If you experience any of these symptoms, contact your doctor immediately.

Severe allergic reactions

The frequency of severe allergic reactions cannot be estimated from the available data (frequency not known).

A very common side effect is sudden (acute) flushing of the face or body. If the flushing is accompanied by a red rash or hives andany of the following symptoms:

  • swelling of the face, lips, mouth, or tongue (angioedema)
  • wheezing, difficulty breathing, or shortness of breath (dyspnea)
  • dizziness or loss of consciousness (hypotension) may indicate a severe allergic reaction (anaphylaxis)

Stop taking Dimethyl Fumarate Teva and contact your doctor immediately.

Other side effects

Very common (may affect more than 1 in 10 people)

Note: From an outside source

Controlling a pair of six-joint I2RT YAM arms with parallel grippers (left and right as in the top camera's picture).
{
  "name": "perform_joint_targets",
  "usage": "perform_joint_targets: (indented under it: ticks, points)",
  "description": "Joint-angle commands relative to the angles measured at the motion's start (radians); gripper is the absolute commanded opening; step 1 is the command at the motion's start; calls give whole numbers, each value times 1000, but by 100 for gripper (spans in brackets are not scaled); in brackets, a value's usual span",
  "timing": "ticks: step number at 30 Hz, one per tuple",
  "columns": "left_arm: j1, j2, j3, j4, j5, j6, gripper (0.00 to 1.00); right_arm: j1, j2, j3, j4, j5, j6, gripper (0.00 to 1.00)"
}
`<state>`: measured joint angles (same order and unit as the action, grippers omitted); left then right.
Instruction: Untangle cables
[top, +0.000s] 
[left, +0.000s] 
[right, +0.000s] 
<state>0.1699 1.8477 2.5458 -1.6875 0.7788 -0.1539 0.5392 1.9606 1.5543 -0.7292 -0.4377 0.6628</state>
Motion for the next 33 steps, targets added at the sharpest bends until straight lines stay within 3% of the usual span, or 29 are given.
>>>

  • flushing of the face or feeling of warmth, hot flashes, burning sensation of the skin, or itching of the skin (acute flushing)
  • diarrhea
  • nausea
  • stomach pain or cramps

Taking the medicine with food will help reduce these side effects.

During treatment with dimethyl fumarate, the presence of ketone bodies (substances normally produced in the body) in the urine is very common.

Ask your doctor how to deal with these side effects. Your doctor may reduce the dose of the medicine. Do not reduce the dose yourself unless your doctor advises you to.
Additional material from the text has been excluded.